Piano Trio No. 1 in D minor, Op. 49 (Third movement: Scherzo)
I used to try and play, at any rate, the first two movements with my daughters, one of whom plays the violin and the other plays the cello. And there was a point when their curve of getting better was crossing with my curve of getting worse at the piano.
Finale of Act II (from Le nozze di Figaro)
BBC Symphony Orchestra, conducted by Sir Colin Davis
The bit that I think I should probably go back to most often is the finale of the second act. And I would like to have the recording conducted by Colin Davis, who is an almost exact contemporary and with whom I've made a lot of music...
In conversation
Presenter asks
1:02Would we be entirely wide of the mark in thinking that you are rather akin to Sir Humphrey in Yes Minister?
Well, I think if you're going to look for my parallel in that quarter, you have to look not at Sir Humphrey. But at Sir Arnold. Who was the cabinet secretary in the first series before it became Yes Prime Minister when it was still Yes Minister? And who retired just at the time when it changed from yes minister to yes prime minister.
Presenter asks
7:55Was it always your intention to wend your way to Whitehall?
Not at all. I came down from Christchurch in nineteen forty nine expecting to go into the Navy, but the fact that I'd had a mastoid operation ten years earlier disqualified me from national service. And so I had to take a much quicker decision, much earlier decision than I expected about what I was going to do. I wondered about an academic life, but I decided that that was not for me for various reasons.
Presenter asks
15:33How can you cope [with changing to serve Harold Wilson after Edward Heath] as a permanent secretary?

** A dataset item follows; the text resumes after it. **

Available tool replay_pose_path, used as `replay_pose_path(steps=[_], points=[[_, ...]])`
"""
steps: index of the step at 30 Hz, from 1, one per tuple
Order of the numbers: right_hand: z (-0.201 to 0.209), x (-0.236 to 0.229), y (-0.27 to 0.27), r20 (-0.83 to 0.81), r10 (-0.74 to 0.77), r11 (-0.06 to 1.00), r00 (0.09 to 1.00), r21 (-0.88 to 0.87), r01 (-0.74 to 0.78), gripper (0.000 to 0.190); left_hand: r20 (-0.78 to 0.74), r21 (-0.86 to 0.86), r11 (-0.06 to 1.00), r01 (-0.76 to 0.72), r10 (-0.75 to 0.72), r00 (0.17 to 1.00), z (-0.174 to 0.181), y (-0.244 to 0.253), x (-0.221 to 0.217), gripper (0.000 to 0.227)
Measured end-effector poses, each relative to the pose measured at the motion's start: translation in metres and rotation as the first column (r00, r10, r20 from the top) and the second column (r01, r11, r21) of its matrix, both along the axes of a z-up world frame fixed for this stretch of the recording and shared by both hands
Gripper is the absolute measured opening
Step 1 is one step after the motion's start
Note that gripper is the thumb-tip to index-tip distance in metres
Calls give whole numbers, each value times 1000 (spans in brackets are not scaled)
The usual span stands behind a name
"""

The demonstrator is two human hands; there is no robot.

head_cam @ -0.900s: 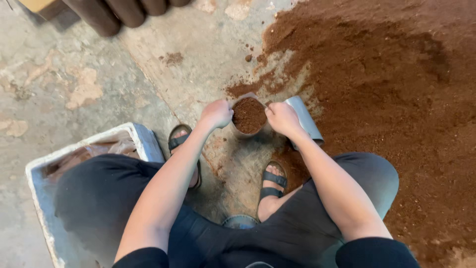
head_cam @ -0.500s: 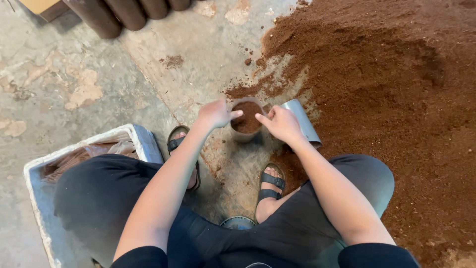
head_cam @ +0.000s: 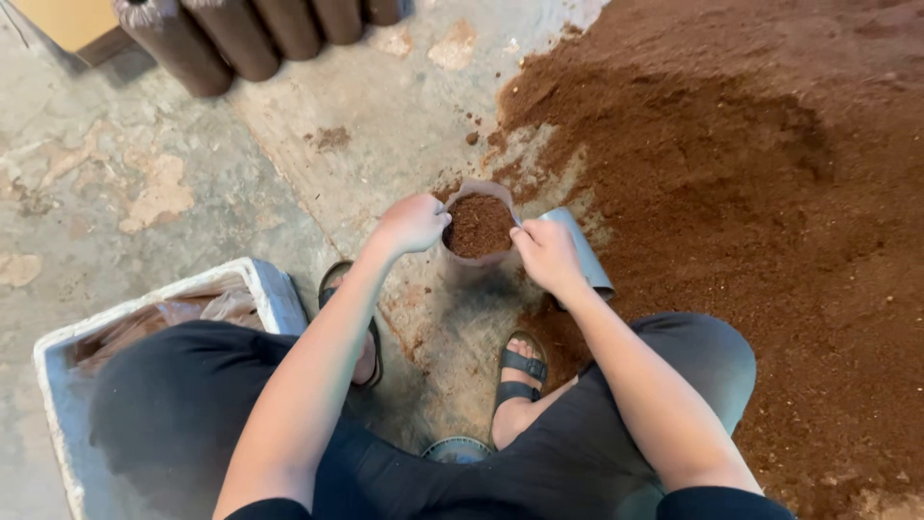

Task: The person sits on the floor and fills small plastic bags with a brown granular substance from a pile. They use a cylindrical scoop to transfer the material into the bags and then tie the bags closed with their hands.

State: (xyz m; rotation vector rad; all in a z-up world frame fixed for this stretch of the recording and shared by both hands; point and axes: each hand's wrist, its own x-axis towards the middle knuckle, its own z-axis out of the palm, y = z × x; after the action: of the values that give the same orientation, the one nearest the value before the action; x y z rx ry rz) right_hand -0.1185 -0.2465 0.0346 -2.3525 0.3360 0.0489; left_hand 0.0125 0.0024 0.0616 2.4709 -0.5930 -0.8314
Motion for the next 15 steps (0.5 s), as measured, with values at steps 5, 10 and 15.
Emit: replay_pose_path(steps=[5,10,15], points=[[5,-12,11,-123,8,999,992,35,-4,34,40,39,999,24,-25,999,11,1,-17,41],[75,-8,48,-376,27,996,926,-71,-58,52,-106,179,983,33,-14,994,13,10,-36,68],[-45,14,20,-351,87,970,932,-185,-160,40,-63,180,983,-39,51,997,-104,6,-19,42]])
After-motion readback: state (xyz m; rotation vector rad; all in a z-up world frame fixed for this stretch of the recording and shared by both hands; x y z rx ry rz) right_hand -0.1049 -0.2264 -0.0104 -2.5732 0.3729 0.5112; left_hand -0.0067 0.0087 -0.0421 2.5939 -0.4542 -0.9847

Well, it's very extraordinary, but that is your part of your professional equipment, this ability to to change to serve ministers of whatever political party. That was of course a a very extreme change. I went to Buckingham Palace with Mr. Heath when he went to resign and I returned from Buckingham Palace half an hour later with Mr. Wilson to ten Downing Street and went straight into serving him.
The keepsakes
The book
Jane Austen
I saw in a bookstore the other day a complete edition of the novels of Jane Austen. And I think if I'm allowed to get away with that, I will.
The luxury
Music manuscript paper, pencil, sharpener, and rubber
I used to try and write music, and I might have a bit of time in hand on the island. So I think I would like to take a good supply of music manuscript paper with a pencil and a sharpener and a rubber, so that if I did want to I could try and write some music.
Presenter asks
22:18Is [Margaret Thatcher] a good listener?
She's a very good listener when you're talking to her on her own, as we're talking now. She argues with determination and even fiercely... she likes to test your argument... But she listens, and having tested it and having argued perhaps quite fiercely, if you're on good ground and your arguments are serious and well based, she not only listens but will will follow accordingly.
Presenter asks
25:43You must have regretted saying [that you had been economical with the truth] ever since.

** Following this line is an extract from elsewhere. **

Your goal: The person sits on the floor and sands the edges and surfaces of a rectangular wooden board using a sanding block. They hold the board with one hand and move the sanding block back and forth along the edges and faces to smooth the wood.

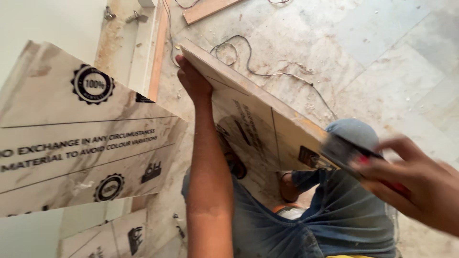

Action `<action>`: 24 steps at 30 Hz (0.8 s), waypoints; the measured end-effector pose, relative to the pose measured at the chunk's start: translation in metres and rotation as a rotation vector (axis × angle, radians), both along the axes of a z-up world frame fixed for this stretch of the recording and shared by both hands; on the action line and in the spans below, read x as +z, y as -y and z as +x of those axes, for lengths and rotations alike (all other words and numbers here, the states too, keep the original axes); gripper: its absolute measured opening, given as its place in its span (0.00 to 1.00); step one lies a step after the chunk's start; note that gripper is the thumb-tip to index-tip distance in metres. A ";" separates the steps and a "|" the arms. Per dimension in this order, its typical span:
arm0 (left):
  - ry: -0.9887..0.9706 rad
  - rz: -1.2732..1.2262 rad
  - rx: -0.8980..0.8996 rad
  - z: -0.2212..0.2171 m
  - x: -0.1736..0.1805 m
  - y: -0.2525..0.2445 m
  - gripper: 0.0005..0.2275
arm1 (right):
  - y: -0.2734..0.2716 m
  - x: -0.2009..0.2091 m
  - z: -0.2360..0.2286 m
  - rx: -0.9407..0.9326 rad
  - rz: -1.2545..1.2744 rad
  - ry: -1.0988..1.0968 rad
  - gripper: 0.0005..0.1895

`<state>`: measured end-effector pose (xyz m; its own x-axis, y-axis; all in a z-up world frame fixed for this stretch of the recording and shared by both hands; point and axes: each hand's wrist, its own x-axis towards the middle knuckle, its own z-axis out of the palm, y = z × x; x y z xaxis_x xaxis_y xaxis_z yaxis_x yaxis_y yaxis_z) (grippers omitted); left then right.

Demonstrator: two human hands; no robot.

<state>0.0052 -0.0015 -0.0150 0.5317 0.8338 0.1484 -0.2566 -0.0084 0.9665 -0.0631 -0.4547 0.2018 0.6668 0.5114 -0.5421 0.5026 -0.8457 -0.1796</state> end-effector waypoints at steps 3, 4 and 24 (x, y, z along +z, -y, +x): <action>-0.026 0.061 0.003 0.002 0.007 0.001 0.37 | -0.093 0.011 0.033 0.123 0.068 -0.017 0.19; -0.040 0.051 -0.003 0.001 0.010 -0.003 0.37 | -0.128 0.017 0.045 0.185 0.188 0.003 0.17; -0.025 0.067 0.012 -0.006 0.003 0.000 0.35 | -0.092 0.003 0.041 0.230 0.279 0.059 0.18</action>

Well, I didn't I regretted it in the sense that I didn't need to say it. It I said it more or less en passant about a letter which I had sent to a publisher in nineteen eighty one... I was surprised when the phrase got as much publicity as it did. And of course it doesn't mean lying, and I would like that to be quite clear.
“musical activity and enjoyment is like eating and drinking and sleeping in in my life, I should be bereft without it.”
“You don't write down what they said, and you don't write down what they thought they said. You write down what they would have said if they'd thought what they were saying.”
“I don't think I can go halfway round the world to try and stop him publishing his memoirs and then go out and publish your own memoirs.”